Welches Risiko man bei der Zulässigkeit von Fehlern als akzeptabel bezeichnet unterliegt in der Praxis immer einer persönlichen Entscheidung. Die Praxis zeigt jedoch, dass eine Absicherungsmentalität besteht und dabei werden bei Inspektionen festgestellte Befunde auf Grundlage normativer Anforderungen als unzulässig eingestuft.
Dieses Vorgehen wird von einer „Absicherungsmentalität“ getrieben, da es einfacher ist sich stringent an das Normenwerk zu halten, anstatt das Ganze kooperativ zu lösen, um Abweichungen und Fehler zu tolerieren. Grundsätzlich sollte bei der Prüfung und Bewertung klar sein, dass es keine fehlerfreien Produkte gibt.
Nachfolgend wird auf Grundlage diverser Beispiele aufgezeigt, wie man mit Fehlern leben kann und dass nicht alles perfekt sein muss.

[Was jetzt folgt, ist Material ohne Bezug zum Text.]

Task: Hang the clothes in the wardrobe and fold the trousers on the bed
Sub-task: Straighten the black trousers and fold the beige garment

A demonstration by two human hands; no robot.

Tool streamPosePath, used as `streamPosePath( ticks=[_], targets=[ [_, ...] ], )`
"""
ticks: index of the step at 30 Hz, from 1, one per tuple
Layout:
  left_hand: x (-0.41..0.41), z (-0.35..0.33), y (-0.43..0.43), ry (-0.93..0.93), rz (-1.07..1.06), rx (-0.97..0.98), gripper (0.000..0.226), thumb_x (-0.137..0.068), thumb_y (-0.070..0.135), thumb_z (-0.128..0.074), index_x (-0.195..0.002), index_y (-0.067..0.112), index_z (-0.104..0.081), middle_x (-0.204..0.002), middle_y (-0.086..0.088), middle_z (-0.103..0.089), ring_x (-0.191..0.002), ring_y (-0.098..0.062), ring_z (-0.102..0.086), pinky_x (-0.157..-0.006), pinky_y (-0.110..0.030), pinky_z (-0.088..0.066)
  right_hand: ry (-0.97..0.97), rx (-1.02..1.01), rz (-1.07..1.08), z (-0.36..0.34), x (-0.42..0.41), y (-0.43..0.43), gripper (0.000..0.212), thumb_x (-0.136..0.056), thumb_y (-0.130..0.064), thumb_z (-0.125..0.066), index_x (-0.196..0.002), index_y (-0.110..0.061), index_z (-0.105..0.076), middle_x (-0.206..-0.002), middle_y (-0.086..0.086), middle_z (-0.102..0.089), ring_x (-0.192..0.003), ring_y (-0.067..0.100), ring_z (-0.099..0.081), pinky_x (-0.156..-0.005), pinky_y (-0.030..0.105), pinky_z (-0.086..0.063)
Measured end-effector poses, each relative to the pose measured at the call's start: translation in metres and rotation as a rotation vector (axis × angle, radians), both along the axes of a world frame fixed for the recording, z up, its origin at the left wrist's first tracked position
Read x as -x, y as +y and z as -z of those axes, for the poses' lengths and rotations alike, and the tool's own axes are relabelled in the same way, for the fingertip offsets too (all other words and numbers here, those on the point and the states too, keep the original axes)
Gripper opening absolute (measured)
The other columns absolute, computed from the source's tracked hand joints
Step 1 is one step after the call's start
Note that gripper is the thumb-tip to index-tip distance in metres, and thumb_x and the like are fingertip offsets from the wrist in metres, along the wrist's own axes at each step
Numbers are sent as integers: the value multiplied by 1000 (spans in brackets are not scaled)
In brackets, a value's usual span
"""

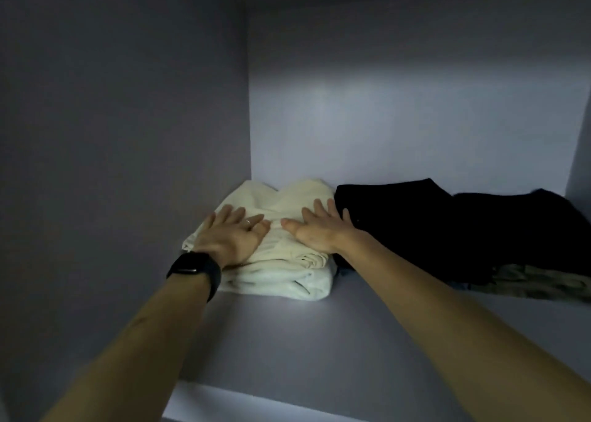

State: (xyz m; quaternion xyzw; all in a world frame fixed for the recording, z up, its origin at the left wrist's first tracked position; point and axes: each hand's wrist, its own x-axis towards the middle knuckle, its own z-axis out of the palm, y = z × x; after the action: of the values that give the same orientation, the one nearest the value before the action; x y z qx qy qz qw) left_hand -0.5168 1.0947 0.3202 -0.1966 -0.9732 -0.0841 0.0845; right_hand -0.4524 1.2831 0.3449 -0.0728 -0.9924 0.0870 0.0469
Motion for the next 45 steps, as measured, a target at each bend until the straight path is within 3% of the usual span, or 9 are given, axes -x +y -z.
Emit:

Im Gegensatz zu früher können heute mit üblichen Prüfverfahren kleinste Fehler detektiert werden, die aber oft unterhalb einer kritischen Fehlergröße liegen.
Inhaltsverzeichnis
Beispiel 1: Leckage eines Fallrohrs unterhalb einer Kesseltrommel
Soweit sollte es nicht kommen! Dieses Bild zeigt, dass bei einem Schadenseintritt in der Regel von einem „Leck vor Bruch-Kriterium“ auszugehen ist. Weiterhin verdeutlicht es die Auswirkung einer nicht optimal durchgeführten Instandhaltung unter Berücksichtigung geeigneter Inspektionen und begleitenden Prüfungen.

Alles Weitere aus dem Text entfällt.